Geometric generalized Wronskians. Applications in intermediate hyperbolicity and foliation theory

TL;DR

This paper introduces geometric generalized Wronskians, a new tool for analyzing holomorphic functions and their applications in hyperbolicity and foliation theory, leading to new results on algebraic degeneracy and integrability.

Contribution

It defines geometric generalized Wronskians and demonstrates their use in hyperbolicity and foliation theory, providing new criteria and results in these areas.

Findings

Holomorphic maps to Fermat hypersurfaces are algebraically degenerate under certain degree conditions.

A criterion for algebraic integrability of foliation leaves is established.
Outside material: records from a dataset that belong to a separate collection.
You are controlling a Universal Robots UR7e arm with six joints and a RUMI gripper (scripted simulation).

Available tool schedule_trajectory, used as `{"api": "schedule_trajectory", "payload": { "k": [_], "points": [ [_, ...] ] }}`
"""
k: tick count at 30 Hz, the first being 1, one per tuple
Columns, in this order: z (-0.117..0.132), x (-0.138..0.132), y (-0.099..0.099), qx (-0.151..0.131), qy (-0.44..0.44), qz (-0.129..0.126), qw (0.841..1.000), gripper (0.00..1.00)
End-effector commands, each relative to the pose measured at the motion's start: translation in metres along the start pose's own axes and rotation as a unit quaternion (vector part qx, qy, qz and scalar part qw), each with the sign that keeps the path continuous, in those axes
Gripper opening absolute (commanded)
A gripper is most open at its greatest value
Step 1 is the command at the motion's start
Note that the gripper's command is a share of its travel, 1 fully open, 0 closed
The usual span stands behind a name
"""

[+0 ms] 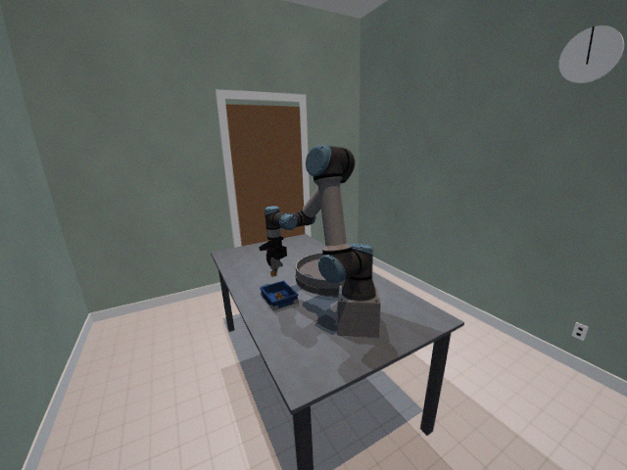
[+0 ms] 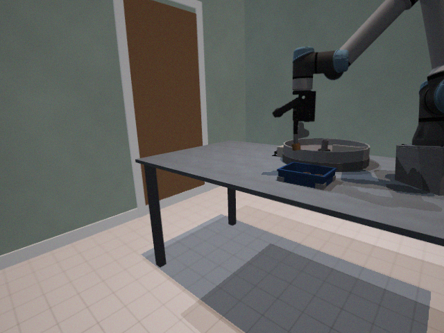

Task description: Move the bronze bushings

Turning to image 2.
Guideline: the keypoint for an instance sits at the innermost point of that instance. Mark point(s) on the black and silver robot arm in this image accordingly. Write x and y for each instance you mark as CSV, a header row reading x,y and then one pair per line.
x,y
430,130

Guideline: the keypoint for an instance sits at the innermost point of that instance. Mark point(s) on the blue open crate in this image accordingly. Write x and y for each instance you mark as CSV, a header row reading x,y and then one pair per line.
x,y
294,173

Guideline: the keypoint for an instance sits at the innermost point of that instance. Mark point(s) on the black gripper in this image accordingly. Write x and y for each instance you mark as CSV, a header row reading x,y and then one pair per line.
x,y
301,113

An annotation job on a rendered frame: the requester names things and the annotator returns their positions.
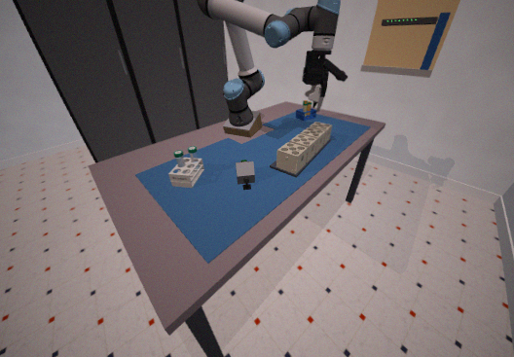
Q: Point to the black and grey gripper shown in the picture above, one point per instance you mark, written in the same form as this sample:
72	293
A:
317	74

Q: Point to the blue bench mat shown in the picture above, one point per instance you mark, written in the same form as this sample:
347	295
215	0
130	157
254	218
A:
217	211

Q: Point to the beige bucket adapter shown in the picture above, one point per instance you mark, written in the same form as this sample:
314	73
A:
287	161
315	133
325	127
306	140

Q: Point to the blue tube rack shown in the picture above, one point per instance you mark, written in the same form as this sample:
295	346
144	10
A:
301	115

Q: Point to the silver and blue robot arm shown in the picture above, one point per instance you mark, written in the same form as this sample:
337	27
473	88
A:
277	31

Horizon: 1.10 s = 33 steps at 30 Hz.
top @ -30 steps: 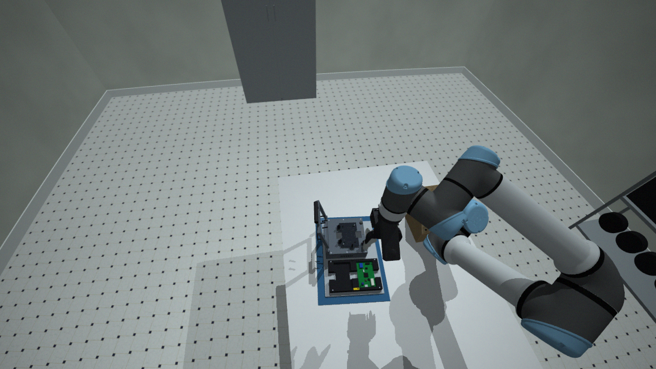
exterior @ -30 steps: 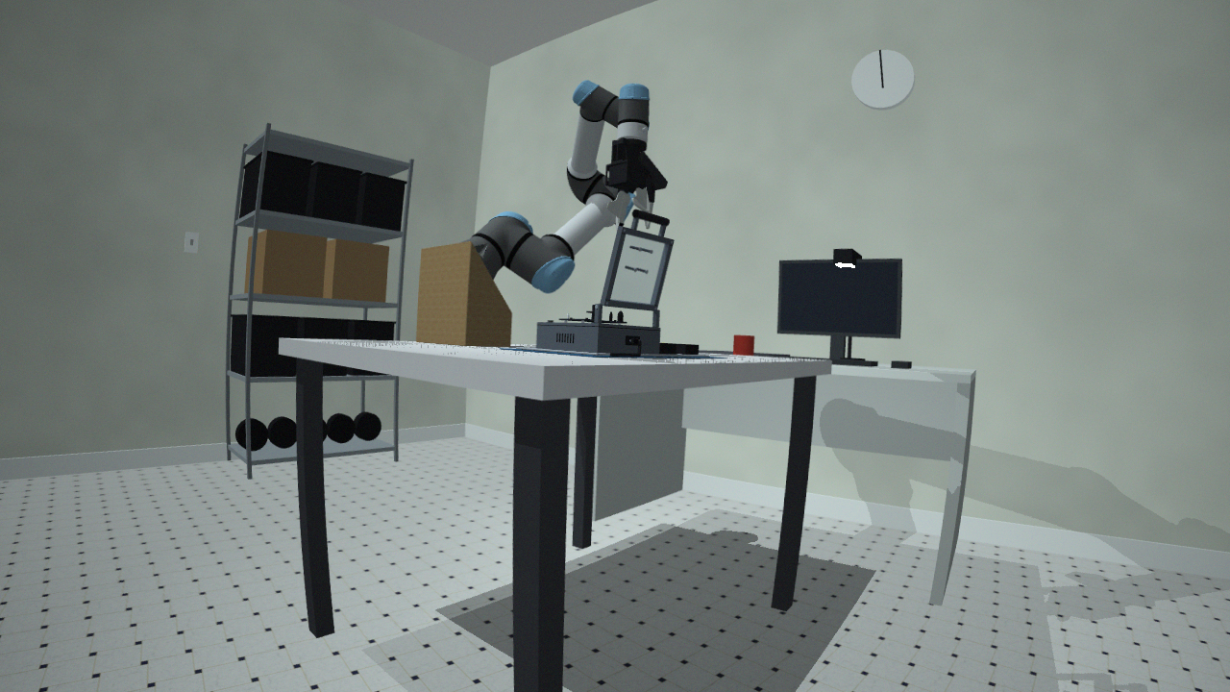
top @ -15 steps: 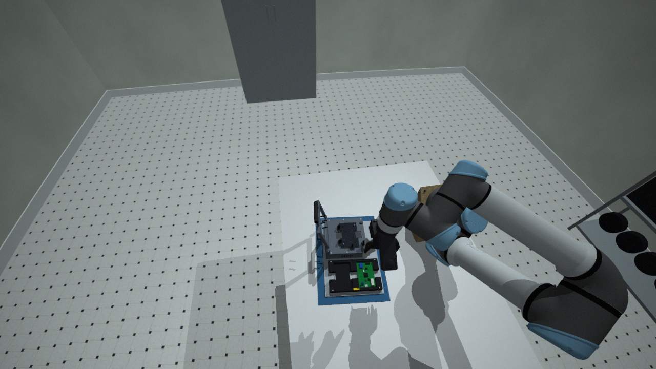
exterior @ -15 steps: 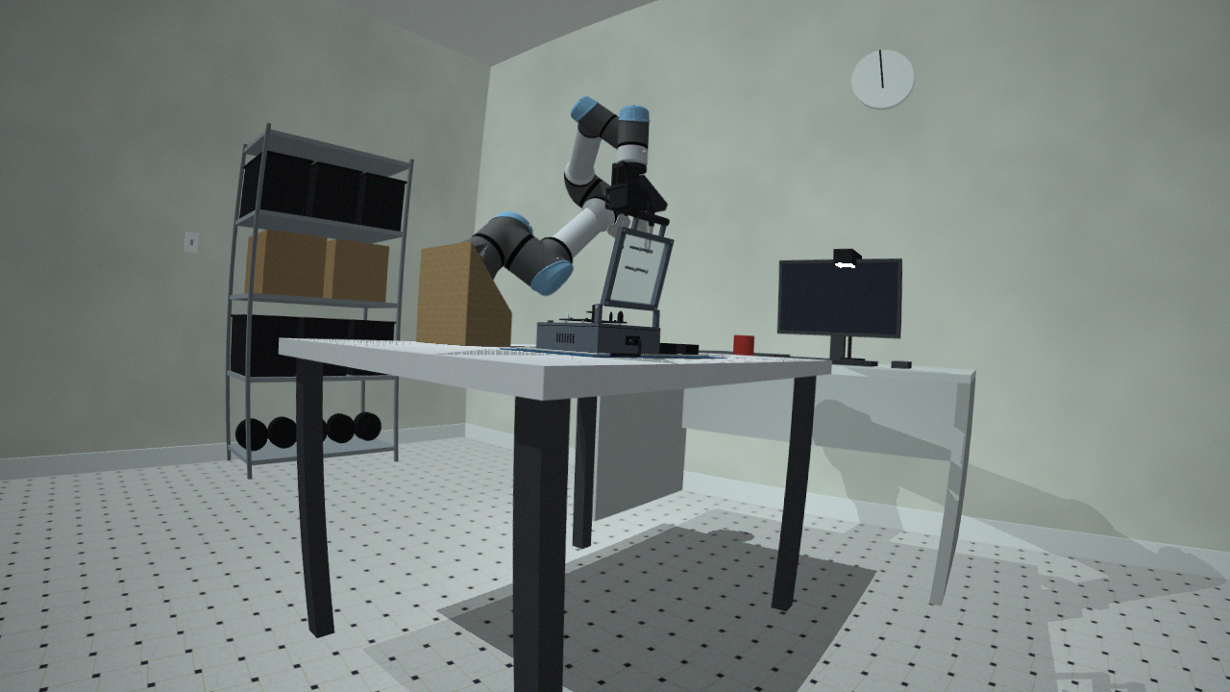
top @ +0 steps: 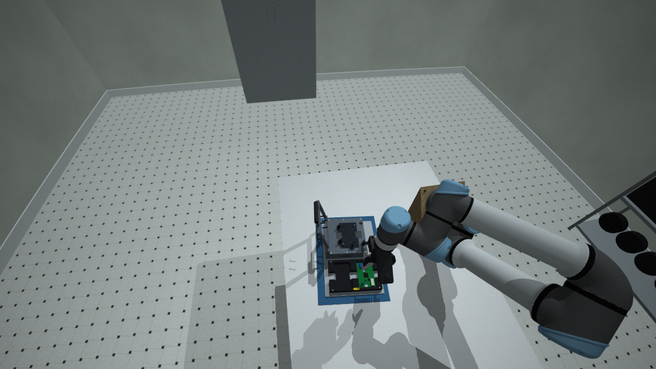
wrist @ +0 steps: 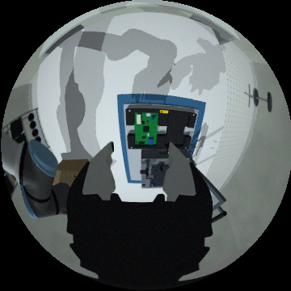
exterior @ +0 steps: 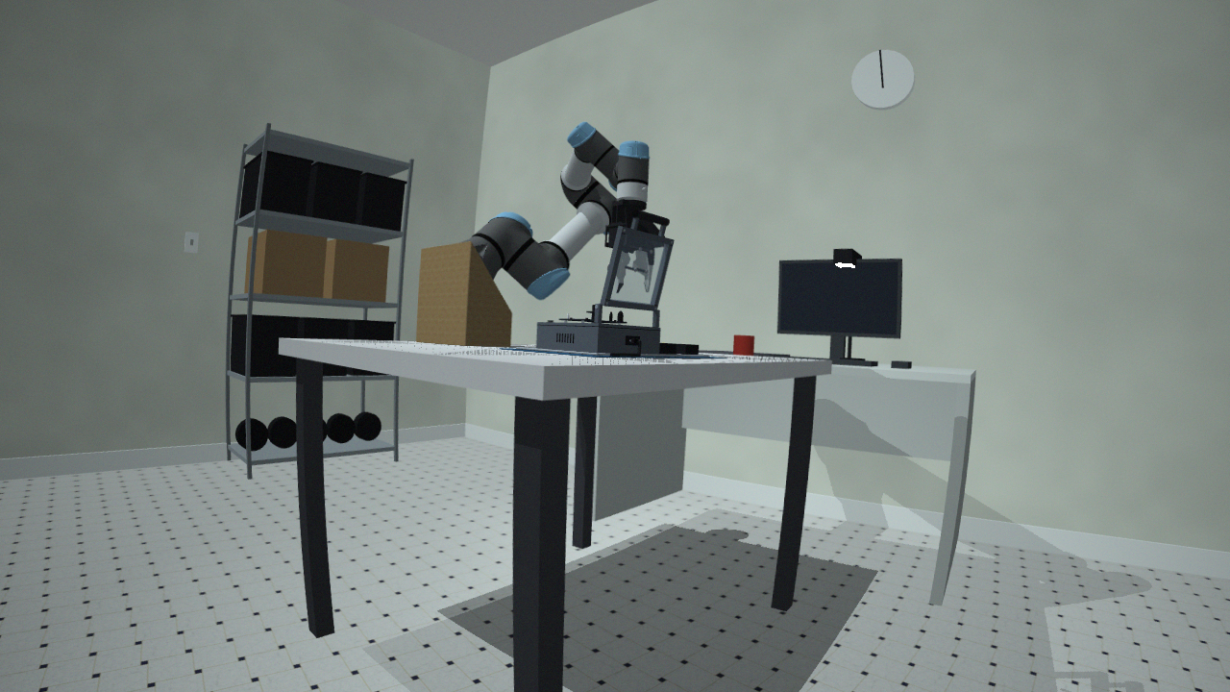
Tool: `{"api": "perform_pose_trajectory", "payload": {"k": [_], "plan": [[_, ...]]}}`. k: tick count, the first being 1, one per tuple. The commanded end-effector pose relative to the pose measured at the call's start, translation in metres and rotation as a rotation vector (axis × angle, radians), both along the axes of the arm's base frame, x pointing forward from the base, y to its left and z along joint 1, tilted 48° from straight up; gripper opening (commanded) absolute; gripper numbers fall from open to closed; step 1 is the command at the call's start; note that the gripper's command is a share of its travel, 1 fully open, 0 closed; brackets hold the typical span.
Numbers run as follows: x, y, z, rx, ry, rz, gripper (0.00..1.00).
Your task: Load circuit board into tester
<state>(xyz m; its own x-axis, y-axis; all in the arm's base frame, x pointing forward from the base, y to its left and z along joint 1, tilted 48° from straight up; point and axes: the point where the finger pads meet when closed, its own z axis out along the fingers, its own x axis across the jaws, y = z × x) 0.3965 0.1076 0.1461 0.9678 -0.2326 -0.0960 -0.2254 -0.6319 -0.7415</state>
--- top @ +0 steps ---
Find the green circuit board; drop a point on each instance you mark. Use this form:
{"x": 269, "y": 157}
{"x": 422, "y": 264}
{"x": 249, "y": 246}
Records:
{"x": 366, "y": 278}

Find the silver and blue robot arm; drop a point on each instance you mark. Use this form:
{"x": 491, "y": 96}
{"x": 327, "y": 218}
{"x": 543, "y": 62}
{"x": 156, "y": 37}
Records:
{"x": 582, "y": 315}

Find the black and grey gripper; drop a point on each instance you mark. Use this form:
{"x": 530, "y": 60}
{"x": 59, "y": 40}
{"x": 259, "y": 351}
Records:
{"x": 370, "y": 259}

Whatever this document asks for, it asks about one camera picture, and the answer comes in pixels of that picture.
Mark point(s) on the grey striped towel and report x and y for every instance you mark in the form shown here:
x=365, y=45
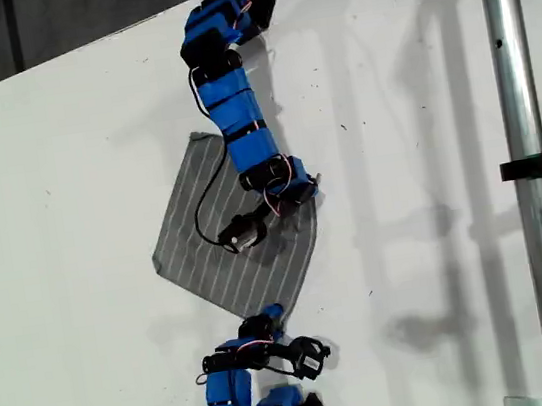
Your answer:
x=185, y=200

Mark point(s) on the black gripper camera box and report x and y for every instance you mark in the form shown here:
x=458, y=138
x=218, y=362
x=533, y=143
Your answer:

Positivity properties of adjoint line bundles of foliations are analyzed.

Abstract

In this paper, we introduce a sub-family of the usual generalized Wronskians, that we call geometric generalized Wronskians. It is well-known that one can test linear dependance of holomorphic functions (of several variables) via the identical vanishing of generalized Wronskians. We show that such a statement remains valid if one tests the identical vanishing only on geometric generalized Wronskians. It turns out that geometric generalized Wronskians allow to define intrinsic objects on projective varieties polarized with an ample line bundle: in this setting, the lack of existence of global functions is compensated by global sections of powers of the fixed ample line bundle. Geometric generalized Wronskians are precisely defined so that their local evaluations on such global sections globalize up to a positive twist by the ample line bundle. We then give three applications of the construction of geometric generalized Wronskians: one in intermediate hyperbolicity, and two in foliation theory. In intermediate hyperbolicity, we show the algebraic degeneracy of holomorphic maps from C p to a Fermat hypersurface in P N of degree $\delta$ > (N + 1)(N -- p): this interpolates between two well-known results, namely for p = 1 (first proved via Nevanlinna theory) and p = N -- 1 (in which case the Fermat hypersurface is of general type). The first application in foliation theory provides a criterion for algebraic integrability of leaves of foliations: our criterion is not optimal in view of current knowledges, but has the advantage of having an elementary proof. Our second application deals with positivity properties of adjoint line bundles of the form K F + L, where K F is the canonical bundle of a regular foliation F on a smooth projective variety X, and where L is an ample line bundle on X.